(All Album Reviews by jlneudorf)
2010 is off to a fine start and continues with the release of Satellite, the UK band's sophomore release. Panic Room's Visionary Position came out in 2008 to much critical acclaim. Although I have not heard the debut, the new release has indeed peeked my interest.
In 2003, three members of the progressive folk band Karnataka left to form the backbone of Panic Room; Jonathan Edwards (piano, Rhodes, keyboards), Paul Davies (electric and acoustic guitars) and Gavin John Griffiths (drums). Soon to jump on board were Anne-Marie Helder (vocals, 6 and 12 string acoustic guitars, electric guitars, piano, keyboards) and Alun Vaughan (bass). Upon first hearing Satellite, it is easy to paint the band as melodic rock but further listens prove to be very rewarding. There is so much more here, more depth and variation than in your typical modern rock band, and although this is not an outright progressive rock album, progressive music fans should find plenty to like.

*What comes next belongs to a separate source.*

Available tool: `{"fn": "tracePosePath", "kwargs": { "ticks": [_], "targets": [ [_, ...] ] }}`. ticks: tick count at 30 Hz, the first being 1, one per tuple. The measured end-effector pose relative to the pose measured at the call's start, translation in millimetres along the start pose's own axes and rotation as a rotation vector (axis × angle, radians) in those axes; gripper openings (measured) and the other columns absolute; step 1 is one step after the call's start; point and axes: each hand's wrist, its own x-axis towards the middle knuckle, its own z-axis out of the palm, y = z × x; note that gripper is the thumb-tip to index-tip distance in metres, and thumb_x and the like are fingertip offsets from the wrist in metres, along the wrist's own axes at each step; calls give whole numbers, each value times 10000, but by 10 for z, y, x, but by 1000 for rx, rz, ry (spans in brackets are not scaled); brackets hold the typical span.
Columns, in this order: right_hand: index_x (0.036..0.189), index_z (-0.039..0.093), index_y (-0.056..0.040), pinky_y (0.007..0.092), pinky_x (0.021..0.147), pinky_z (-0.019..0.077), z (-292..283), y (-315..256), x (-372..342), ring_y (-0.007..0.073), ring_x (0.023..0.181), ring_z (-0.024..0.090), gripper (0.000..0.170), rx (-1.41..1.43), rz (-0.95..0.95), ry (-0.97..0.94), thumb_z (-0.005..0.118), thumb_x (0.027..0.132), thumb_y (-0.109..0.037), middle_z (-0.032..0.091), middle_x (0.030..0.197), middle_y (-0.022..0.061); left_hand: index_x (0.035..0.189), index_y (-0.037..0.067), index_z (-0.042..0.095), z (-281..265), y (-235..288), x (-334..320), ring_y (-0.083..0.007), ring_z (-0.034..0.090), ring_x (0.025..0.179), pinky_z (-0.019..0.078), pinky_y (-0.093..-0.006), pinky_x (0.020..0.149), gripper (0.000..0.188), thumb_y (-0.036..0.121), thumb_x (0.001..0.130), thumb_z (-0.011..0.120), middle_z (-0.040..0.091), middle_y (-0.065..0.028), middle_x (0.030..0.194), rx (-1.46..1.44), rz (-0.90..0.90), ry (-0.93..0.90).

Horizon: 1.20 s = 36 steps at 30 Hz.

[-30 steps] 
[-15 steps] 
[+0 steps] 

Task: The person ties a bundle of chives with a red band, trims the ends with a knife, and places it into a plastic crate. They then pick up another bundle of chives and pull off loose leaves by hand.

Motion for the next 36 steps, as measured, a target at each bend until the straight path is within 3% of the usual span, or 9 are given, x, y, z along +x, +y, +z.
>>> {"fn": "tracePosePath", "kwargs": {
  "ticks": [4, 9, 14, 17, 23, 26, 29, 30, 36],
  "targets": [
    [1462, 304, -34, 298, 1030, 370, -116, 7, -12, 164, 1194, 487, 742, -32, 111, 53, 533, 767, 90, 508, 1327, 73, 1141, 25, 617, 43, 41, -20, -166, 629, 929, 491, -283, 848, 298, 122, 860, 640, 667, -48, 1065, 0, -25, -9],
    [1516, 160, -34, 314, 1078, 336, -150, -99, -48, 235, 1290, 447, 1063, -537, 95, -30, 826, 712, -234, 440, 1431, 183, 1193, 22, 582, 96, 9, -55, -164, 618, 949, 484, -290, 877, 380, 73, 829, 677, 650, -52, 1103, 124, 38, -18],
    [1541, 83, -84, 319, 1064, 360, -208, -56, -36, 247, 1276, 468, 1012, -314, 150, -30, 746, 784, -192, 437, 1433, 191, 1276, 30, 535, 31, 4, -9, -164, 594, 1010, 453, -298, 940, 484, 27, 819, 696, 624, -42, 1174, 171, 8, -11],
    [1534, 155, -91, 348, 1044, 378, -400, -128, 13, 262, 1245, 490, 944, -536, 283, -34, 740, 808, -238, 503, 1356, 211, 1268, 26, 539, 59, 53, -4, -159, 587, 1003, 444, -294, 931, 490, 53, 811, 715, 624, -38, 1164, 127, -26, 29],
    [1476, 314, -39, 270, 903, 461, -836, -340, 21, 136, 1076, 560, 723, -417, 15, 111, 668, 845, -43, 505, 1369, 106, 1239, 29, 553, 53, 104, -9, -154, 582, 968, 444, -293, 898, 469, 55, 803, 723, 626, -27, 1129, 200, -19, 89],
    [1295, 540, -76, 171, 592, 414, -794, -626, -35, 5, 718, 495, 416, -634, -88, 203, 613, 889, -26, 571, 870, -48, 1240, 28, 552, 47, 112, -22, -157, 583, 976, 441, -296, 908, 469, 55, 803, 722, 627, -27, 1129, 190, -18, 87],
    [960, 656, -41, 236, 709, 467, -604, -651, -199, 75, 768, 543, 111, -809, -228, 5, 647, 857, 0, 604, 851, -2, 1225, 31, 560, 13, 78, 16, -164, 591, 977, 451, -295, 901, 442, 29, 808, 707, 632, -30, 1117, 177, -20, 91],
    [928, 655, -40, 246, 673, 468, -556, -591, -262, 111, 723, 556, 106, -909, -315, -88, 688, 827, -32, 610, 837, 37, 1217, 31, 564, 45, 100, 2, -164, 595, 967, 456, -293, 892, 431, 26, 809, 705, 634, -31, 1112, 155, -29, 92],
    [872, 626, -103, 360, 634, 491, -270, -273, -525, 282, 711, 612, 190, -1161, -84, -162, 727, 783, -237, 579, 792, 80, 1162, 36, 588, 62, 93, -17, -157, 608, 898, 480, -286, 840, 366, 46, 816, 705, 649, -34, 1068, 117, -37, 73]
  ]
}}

While the band are very good musicians it's the vocals of Anne-Marie Helder that steal the show. She has an exceptionally strong voice, sultry and emotional, and hits all the right notes. As far as the music is concerned, this is not one of those albums to listen to when you want to indulge yourself in over the top playing. The arrangements are tasteful and the songs are well performed. The music of Panic Room is melodic rock with a nod to blues, jazz and space rock with a number of progressive elements thrown into the mix.
Whether it's the catchy riffs in "Freedom to Breathe" or the fine Rhodes piano and prominent cymbal work in the rocking "Picking Up Knives" there is a lot to like here. Other notables include the sultry "I Am A Cat" complete with cat meows and bluesy lead guitar and the moving ballad "The Fall" where you can almost feel the anguish as Helder sings,
"the dimming of the light,
you play your favourite song
I Sometimes wonder now, if you knew all along
I'll be here every day, until the noise has gone
until the hurt subsides, until your peace has come"
Helder proves to be an excellent lyricist, mostly drawing on the human experience, instead of far out concepts, although a science fiction theme does crop up in the dramatic "Dark Star" where organ, spacey keyboards and crunchy riffs are the order of the day. The space vibe returns in the title track, the album's final song, and a good one it is, mixing ambient and moody atmospheres with crystal clear vocals, prominent bass and a very catchy chorus.
This is an inspired release that should be turning heads in the music world. If you appreciate female fronted bands like Heart, Magenta, and Mostly Autumn, you will surely want Satellite in your collection. Enjoy.